本产品包含Taq DNA Polymerase、dNTP以及优化的缓冲体系,只需加入引物和模板即可进行扩增,减少了移液操作,提高了检测通量和结果的重现性。扩增体系中加入的保护剂使得2×Taq Master Mix(Dye Plus)反复冻融后仍可保持稳定活性。本品含有电泳缓冲液和染料,可在反应结束后直接进行电泳,使用方便。PCR产物的3’端带A,可直接克隆至T载体。




组分5×1mL15×1mL50×1mL
2×Taq Master Mix(Dye Plus)5×1mL15×1mL50×1mL
说明书1份

保存:-20℃,避免反复冻融,有效期2年。


SDS-PAGE检测条带单一,经检测无外源核酸酶活性,PCR检测无宿主残余DNA,能有效地扩增人基因组中的单拷贝基因。


  • 操作注意事项:
    • 由于Taq DNA Polymerase在室温下也有一定的反应活性,PCR反应体系请在冰上进行配制,之后再置于PCR仪上进行反应。
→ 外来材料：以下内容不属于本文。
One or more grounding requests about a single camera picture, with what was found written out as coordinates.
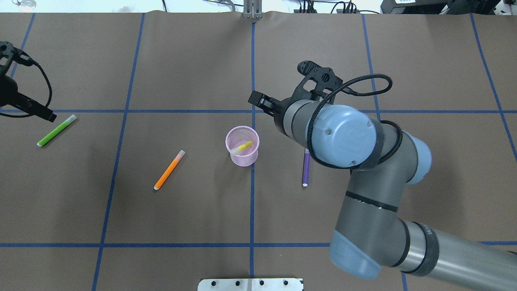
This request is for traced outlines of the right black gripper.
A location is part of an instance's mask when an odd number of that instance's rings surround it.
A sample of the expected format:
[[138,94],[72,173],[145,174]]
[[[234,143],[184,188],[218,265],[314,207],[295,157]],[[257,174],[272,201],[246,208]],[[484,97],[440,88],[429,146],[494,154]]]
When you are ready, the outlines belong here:
[[252,91],[248,103],[263,111],[271,111],[277,129],[285,129],[284,118],[287,109],[292,105],[291,98],[284,98],[279,101],[259,91]]

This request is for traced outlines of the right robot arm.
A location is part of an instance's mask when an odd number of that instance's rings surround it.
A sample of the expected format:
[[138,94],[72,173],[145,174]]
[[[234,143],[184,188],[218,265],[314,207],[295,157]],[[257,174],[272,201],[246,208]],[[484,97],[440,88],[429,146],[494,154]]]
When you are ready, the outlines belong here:
[[515,291],[516,254],[399,219],[404,189],[429,172],[429,147],[388,121],[347,106],[277,101],[253,91],[249,103],[274,117],[282,133],[327,167],[350,169],[329,257],[353,276],[382,267],[480,291]]

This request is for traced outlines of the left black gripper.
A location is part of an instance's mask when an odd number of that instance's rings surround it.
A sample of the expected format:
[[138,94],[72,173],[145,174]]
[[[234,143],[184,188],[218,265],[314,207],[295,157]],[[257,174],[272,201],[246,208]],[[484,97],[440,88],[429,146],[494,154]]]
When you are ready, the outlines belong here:
[[49,122],[54,122],[57,118],[53,110],[50,110],[47,106],[41,105],[39,102],[19,93],[18,84],[13,78],[2,75],[0,78],[0,106],[4,107],[6,105]]

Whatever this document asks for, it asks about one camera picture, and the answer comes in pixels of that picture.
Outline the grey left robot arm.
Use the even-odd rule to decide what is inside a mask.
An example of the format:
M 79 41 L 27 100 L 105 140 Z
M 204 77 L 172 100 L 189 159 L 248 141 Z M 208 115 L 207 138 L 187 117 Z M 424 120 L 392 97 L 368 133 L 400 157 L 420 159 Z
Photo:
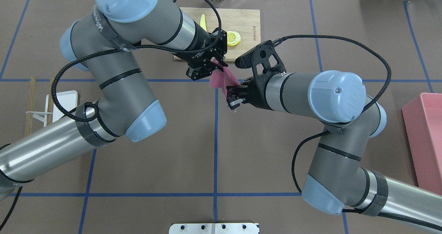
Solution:
M 68 60 L 55 76 L 51 97 L 63 116 L 15 143 L 1 148 L 1 199 L 36 177 L 98 147 L 126 136 L 143 140 L 167 123 L 133 52 L 158 49 L 188 64 L 191 80 L 208 77 L 225 65 L 227 33 L 221 23 L 205 31 L 176 0 L 95 0 L 84 18 L 60 39 Z M 63 73 L 77 66 L 91 72 L 103 97 L 73 110 L 56 96 Z

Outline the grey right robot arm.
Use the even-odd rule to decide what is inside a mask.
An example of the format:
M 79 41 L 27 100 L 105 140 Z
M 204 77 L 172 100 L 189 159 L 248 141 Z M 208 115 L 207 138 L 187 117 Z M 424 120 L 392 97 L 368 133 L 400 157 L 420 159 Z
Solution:
M 386 125 L 386 112 L 366 94 L 352 72 L 267 72 L 227 87 L 227 103 L 311 117 L 324 125 L 300 191 L 314 208 L 330 215 L 354 212 L 441 232 L 441 196 L 361 167 L 370 138 Z M 364 107 L 371 103 L 367 110 Z

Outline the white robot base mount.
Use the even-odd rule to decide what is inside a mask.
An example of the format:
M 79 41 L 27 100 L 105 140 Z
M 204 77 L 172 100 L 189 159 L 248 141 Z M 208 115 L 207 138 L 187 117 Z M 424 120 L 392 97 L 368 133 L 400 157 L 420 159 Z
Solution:
M 176 223 L 169 234 L 260 234 L 258 223 Z

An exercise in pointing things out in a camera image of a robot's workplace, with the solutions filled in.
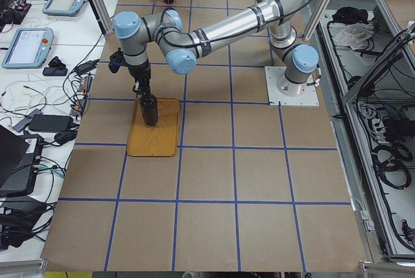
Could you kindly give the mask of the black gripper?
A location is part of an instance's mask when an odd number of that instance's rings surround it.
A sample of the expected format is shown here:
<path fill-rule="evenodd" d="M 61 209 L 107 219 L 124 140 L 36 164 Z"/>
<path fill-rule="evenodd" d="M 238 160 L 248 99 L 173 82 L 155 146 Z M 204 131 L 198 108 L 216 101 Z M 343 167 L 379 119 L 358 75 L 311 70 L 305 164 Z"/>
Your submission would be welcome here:
<path fill-rule="evenodd" d="M 149 60 L 145 60 L 139 65 L 129 65 L 128 71 L 135 80 L 135 85 L 133 86 L 132 91 L 136 95 L 150 97 L 151 66 Z"/>

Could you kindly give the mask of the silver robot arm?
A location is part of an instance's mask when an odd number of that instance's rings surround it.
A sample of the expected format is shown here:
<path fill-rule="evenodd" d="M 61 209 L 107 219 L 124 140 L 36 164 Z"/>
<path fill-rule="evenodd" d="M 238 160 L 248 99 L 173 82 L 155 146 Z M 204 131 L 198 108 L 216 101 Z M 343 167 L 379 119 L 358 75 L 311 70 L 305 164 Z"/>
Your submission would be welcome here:
<path fill-rule="evenodd" d="M 150 62 L 147 45 L 154 42 L 160 48 L 169 67 L 179 75 L 189 73 L 198 58 L 239 41 L 249 35 L 270 29 L 270 46 L 285 64 L 279 90 L 290 97 L 296 89 L 305 87 L 317 68 L 318 53 L 310 45 L 297 40 L 291 17 L 305 5 L 303 0 L 256 0 L 234 16 L 210 26 L 184 33 L 179 13 L 172 8 L 146 17 L 133 11 L 118 13 L 114 31 L 120 48 L 110 56 L 112 73 L 126 67 L 135 80 L 134 92 L 150 94 Z"/>

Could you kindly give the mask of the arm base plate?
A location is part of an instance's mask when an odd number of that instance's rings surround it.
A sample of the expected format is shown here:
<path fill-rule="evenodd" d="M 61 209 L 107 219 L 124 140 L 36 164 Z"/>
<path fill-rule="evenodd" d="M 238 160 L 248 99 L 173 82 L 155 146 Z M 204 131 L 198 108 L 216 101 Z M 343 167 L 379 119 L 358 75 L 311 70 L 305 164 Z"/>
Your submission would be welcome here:
<path fill-rule="evenodd" d="M 306 83 L 293 84 L 285 77 L 286 67 L 266 66 L 268 103 L 271 106 L 318 107 L 320 105 L 313 84 L 313 76 L 309 75 Z"/>

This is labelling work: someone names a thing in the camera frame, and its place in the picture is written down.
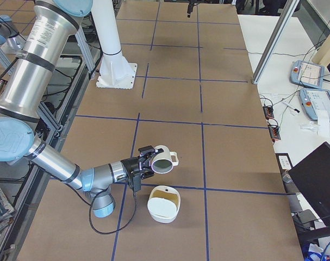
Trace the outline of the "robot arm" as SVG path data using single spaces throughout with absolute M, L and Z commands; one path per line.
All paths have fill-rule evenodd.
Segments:
M 111 184 L 126 181 L 139 191 L 141 180 L 154 175 L 151 161 L 158 151 L 147 146 L 137 157 L 81 170 L 36 135 L 38 107 L 67 39 L 88 14 L 103 52 L 97 86 L 131 89 L 137 65 L 122 54 L 112 1 L 36 1 L 34 10 L 35 23 L 0 95 L 0 161 L 26 158 L 84 194 L 95 216 L 106 217 L 115 207 Z

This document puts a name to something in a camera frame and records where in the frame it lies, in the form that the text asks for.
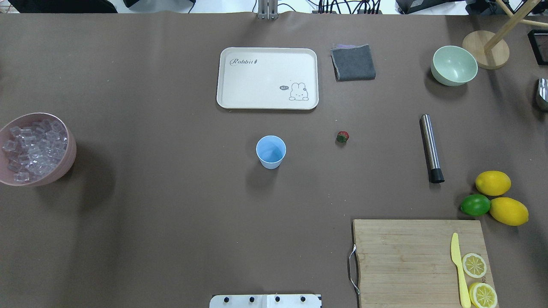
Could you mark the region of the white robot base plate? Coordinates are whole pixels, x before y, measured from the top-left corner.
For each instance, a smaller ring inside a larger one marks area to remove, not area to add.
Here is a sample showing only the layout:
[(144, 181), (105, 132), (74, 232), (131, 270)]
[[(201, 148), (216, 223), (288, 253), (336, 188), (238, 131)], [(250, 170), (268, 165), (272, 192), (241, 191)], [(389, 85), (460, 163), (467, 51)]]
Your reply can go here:
[(316, 294), (245, 294), (217, 295), (210, 308), (321, 308), (321, 295)]

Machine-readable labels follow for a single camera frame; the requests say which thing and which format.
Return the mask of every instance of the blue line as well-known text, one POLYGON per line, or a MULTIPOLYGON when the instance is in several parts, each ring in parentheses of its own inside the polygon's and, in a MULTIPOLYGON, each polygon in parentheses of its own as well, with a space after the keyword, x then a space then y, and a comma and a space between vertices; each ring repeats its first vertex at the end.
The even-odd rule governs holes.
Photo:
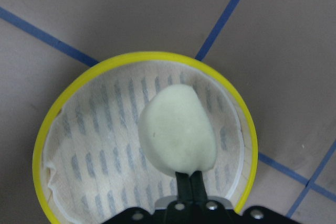
POLYGON ((199 52, 197 53, 195 59, 202 61, 206 54, 209 52, 210 47, 215 42, 218 34, 221 32, 223 27, 225 26, 226 22, 230 18, 232 12, 238 5, 240 0, 230 0, 228 5, 226 6, 225 10, 223 11, 222 15, 220 16, 219 20, 217 21, 216 25, 210 32, 209 36, 205 40, 203 46, 200 48, 199 52))
POLYGON ((308 183, 308 180, 306 178, 304 178, 300 174, 297 174, 296 172, 289 169, 288 167, 285 167, 284 165, 281 165, 280 163, 276 162, 275 160, 266 156, 265 154, 259 152, 258 158, 263 163, 265 163, 265 164, 273 167, 274 169, 286 174, 287 176, 295 179, 296 181, 300 182, 301 184, 306 185, 308 183))
POLYGON ((321 187, 317 184, 312 184, 311 189, 313 189, 314 191, 317 191, 318 193, 322 194, 326 198, 336 202, 336 194, 333 194, 332 192, 324 189, 323 187, 321 187))
POLYGON ((309 189, 311 189, 313 187, 313 185, 315 184, 315 180, 318 178, 318 176, 322 172, 323 168, 326 166, 327 162, 329 161, 329 159, 331 158, 331 156, 332 156, 332 154, 334 153, 335 150, 336 150, 336 140, 333 142, 333 144, 329 148, 328 152, 326 153, 326 155, 322 159, 320 165, 315 170, 315 172, 314 172, 313 176, 311 177, 311 179, 309 180, 307 186, 302 190, 299 197, 296 199, 294 204, 289 209, 288 213, 286 214, 286 216, 288 218, 290 218, 294 214, 294 212, 299 207, 299 205, 302 202, 302 200, 304 199, 304 197, 307 195, 309 189))
POLYGON ((94 66, 98 63, 97 60, 87 56, 86 54, 82 53, 81 51, 71 47, 68 44, 58 40, 57 38, 53 37, 52 35, 42 31, 41 29, 33 26, 32 24, 24 21, 23 19, 19 18, 18 16, 10 13, 9 11, 0 7, 0 18, 9 22, 10 24, 16 26, 17 28, 29 33, 30 35, 34 36, 35 38, 43 41, 44 43, 56 48, 57 50, 65 53, 66 55, 79 60, 80 62, 88 65, 89 67, 94 66))

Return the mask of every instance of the tile floor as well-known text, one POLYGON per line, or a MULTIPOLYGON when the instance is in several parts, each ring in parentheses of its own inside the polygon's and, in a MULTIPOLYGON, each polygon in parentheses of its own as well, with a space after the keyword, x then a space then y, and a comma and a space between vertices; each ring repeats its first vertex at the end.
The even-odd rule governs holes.
POLYGON ((32 153, 61 91, 130 51, 197 57, 241 93, 259 165, 246 202, 336 220, 336 0, 0 0, 0 223, 48 223, 32 153))

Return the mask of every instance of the table surface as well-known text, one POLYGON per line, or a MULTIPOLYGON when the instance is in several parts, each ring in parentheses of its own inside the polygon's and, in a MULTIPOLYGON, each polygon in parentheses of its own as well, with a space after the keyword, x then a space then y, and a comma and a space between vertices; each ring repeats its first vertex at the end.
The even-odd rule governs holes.
POLYGON ((0 223, 48 223, 32 155, 52 103, 132 51, 196 57, 240 92, 259 162, 245 208, 336 219, 336 0, 0 0, 0 223))

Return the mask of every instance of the white paper towel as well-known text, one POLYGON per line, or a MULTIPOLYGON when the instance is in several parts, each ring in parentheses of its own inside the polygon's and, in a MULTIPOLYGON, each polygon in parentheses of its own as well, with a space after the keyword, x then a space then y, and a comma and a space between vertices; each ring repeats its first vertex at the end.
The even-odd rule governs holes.
POLYGON ((102 223, 125 208, 154 211, 157 199, 176 195, 176 181, 144 157, 137 121, 161 89, 191 85, 214 127, 218 154, 204 173, 208 195, 233 195, 243 167, 244 141, 227 91, 201 71, 171 61, 146 61, 112 69, 93 79, 63 106, 43 151, 49 188, 73 223, 102 223))

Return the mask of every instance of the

这样可以减少在反应准备阶段发生的非特异扩增,有助于得到高特异性的扩增结果。
    • 电泳时色素Marker位置:反应液5μL,1%Agarose电泳时,蓝色色素在3~5kb附近,黄色色素在50bp以下位置。
  • 引物设计要点:
    • 引物3’端最后一个碱基最好为G或者C;
    • 引物3’端最后8个碱基应避免出现连续错配;
    • 引物3’端应避免出现发夹结构;
    • 正向引物和反向引物的Tm值相差不超过1℃为佳,Tm值调整至55~65℃为佳(引物Tm值推荐使用PrimerPremier 5进行计算);
    • 引物额外附加序列,即与模板非配对序列,不应参与引物Tm值计算;
    • 引物的GC含量控制在40~60%之间;
    • 引物A、G、C、T整体分布要尽量均匀,避免使用GC或者AT含量高的区域;
    • 避开引物内部或者两条引物之间有5个碱基以上的互补序列,两条引物的3’端避免3个碱基以上的互补序列;
    • 引物设计完毕请使用NCBI BLAST功能检索引物特异性,以避免非特异性扩增产生。



  • PCR反应体系
    成分用量
    ddH2O至50μL
    2×Taq Master Mix (Dye Plus)25μL
    模板DNAoptional
    引物1(10μM)2μL
    引物2(10μM)2μL

    注:50μL反应体系中不同模板的推荐使用量如下表。
    模板种类扩增片段
    基因组DNA100ng~1μg
    质粒DNA10pg~20ng
    cDNA1~5μL(不超过反应体系的1/10)

  • PCR扩增程序
    循环步骤温度时间循环数
    预变性94℃30sec~3min1
    变性94℃20~30sec 30-35
    退火50~60℃30sec
    延伸72℃1~2kb/min
    终延伸72℃5~10min1

    注:
    • 预变性温度和时间:推荐使用94℃。预变性推荐时间:质粒DNA等简单模板为30sec;cDNA、基因组DNA等复杂模板为3min。
    • 退火温度和时间:推荐使用50~60℃,也可根据需要,设立温度梯度去摸索引物退火的最适温度。推荐退火时间设置为20sec,可以在10~30sec内调节。退火时间太长可能导致扩增产物在胶上呈弥散状。
    • 扩增产物:请将PCR扩增产物放置于-20℃保存,防止DNA发生降解。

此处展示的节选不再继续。